Mirror machining system is used to reshape the rotating tool. Mirror machining can be realized by using the reshaped tool for machining. Muye iQ series machine tools are equipped with this system to process with ultra-high precision and ultra-high surface quality. Its finish machined surface roughness can reach Ra10nm, which greatly reduces the polishing time and avoids the distortion of optical surface caused by manual polishing in traditional processing technology. It is very suitable for optical mold processing in 3C and lamp industries.

1. The mirror processing system realizes the tool shaping effect
2. 1) Improve the accuracy of tool radial runout
   Because of the runout accuracy of the tool shank and the error that is considered to be generated when installing the tool, there is a certain runout of the tool in the traditional machining.
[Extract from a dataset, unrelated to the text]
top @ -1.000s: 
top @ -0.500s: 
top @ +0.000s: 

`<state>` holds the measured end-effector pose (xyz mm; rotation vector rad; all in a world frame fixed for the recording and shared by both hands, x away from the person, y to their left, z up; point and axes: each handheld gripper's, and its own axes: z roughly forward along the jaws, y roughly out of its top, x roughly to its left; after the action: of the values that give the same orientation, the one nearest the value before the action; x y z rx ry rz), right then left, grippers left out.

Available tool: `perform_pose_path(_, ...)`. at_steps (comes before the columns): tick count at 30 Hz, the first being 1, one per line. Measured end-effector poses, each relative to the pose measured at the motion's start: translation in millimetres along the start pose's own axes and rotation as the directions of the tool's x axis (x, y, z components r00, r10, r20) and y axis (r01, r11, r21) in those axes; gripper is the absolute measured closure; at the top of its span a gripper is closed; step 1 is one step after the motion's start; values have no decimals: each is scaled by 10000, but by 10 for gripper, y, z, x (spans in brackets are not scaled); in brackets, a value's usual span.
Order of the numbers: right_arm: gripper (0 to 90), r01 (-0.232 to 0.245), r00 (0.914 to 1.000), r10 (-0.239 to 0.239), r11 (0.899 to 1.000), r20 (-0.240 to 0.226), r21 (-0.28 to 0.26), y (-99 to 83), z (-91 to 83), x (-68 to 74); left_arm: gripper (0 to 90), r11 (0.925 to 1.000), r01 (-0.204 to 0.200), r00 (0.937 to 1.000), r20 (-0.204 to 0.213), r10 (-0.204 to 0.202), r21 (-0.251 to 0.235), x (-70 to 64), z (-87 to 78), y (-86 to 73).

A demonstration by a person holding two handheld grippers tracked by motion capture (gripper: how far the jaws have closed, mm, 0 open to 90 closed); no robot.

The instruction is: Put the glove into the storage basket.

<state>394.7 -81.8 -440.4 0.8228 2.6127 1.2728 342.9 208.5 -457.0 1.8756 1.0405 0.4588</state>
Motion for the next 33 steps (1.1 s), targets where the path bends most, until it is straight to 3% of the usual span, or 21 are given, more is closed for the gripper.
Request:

The dressing of the mirror machining system can improve the tool runout problem after actual clamping caused by the tool shank accuracy and tool accuracy.
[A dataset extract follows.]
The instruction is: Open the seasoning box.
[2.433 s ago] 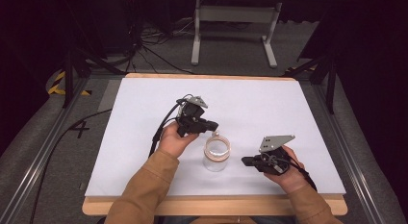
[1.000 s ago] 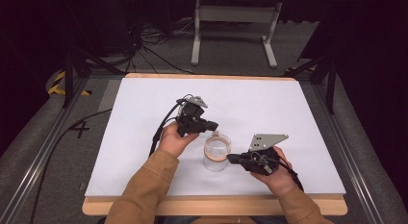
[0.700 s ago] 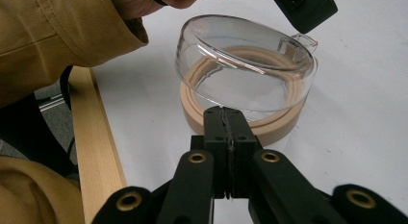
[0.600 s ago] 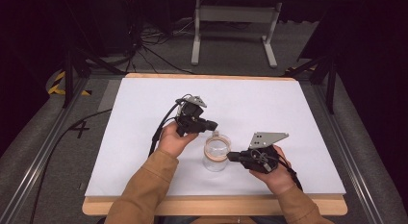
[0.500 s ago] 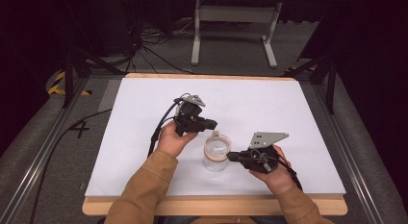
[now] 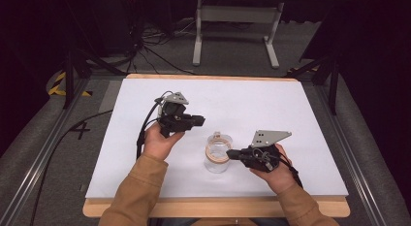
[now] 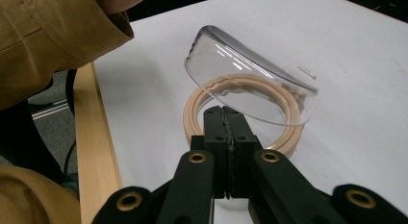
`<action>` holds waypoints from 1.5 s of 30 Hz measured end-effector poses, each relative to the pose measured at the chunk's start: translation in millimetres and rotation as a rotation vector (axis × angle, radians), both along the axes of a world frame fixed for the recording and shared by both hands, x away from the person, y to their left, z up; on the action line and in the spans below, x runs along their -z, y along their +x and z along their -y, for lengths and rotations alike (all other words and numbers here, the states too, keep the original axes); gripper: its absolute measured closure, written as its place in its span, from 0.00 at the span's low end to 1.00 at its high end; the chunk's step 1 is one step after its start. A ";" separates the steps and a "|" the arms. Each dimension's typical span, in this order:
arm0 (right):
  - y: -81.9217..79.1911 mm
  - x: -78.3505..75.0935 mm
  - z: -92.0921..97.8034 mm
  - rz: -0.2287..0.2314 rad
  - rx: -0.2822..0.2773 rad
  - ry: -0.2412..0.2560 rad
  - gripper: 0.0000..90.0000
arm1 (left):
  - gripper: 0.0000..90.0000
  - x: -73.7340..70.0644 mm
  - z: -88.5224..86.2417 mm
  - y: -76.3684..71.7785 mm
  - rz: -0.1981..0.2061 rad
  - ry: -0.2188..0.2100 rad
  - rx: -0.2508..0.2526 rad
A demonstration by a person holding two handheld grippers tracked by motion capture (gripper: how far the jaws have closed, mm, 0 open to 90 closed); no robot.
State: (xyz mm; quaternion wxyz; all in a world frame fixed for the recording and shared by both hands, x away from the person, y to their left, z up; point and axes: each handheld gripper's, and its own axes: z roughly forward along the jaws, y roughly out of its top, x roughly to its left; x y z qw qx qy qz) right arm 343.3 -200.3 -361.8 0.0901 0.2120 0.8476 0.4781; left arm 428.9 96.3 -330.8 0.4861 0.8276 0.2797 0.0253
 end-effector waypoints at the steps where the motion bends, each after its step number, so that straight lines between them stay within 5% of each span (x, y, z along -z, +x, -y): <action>1: 0.8 -1.0 -0.3 0.004 -0.003 0.004 0.99 | 0.92 -0.6 -4.2 -1.7 0.002 -0.005 -0.010; 23: 22.8 -12.8 -8.6 0.091 -0.024 0.061 0.99 | 0.92 0.0 -56.8 -26.0 -0.001 -0.032 -0.145; 35: 44.4 -15.1 -3.4 0.109 0.011 0.110 0.99 | 0.91 2.9 -80.2 -38.3 -0.017 -0.036 -0.199; 45: 55.8 -11.0 3.3 0.103 0.078 0.122 0.99 | 0.91 5.0 -80.1 -38.4 -0.023 -0.029 -0.200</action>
   2) Improve the shape accuracy of tools
   For tools with poor tool trueness, especially those worn after machining for a period of time, mirror machining system can improve tool trueness.
   3) Improve tool surface roughness
   For the tool with poor surface roughness, the reshaping function can improve its surface roughness.
3. Composition of mirror processing system
4. The mirror processing system consists of functional program, tool shaping device, calibration grinding wheel, GC reference grinding wheel, tool shaping device lubricator, high-precision workpiece automatic measuring device, and tool shape measuring device.
   1) Function program: NC program to realize the coordination of tools, tool shaping devices, automatic workpiece measuring devices and tool shape measuring devices
   2) Cutter shaping device: calibrating device, grinding and dressing the cutter
   3) Calibrate the grinding wheel: use the dressing tool
   4) GC reference grinding wheel: dressing calibration grinding wheel
   5) Tool shaping device lubricator: lubricating when dressing grinding wheel and tool
   6) High precision workpiece automatic measuring device: used to detect the diameter and runout of grinding wheel
   7) Tool shape automatic measuring device: used to measure GC reference grinding wheel and tool
5. Features of mirror processing system
6. The mirror machining system can improve the tool runout, true sphericity and surface roughness, and improve the surface quality of tool machining. The dressing function of the tool can realize the multiple use of the tool and greatly reduce the use cost of the tool. With Muye iQ series machine tools, high quality mirror processing can be achieved and polishing time can be reduced.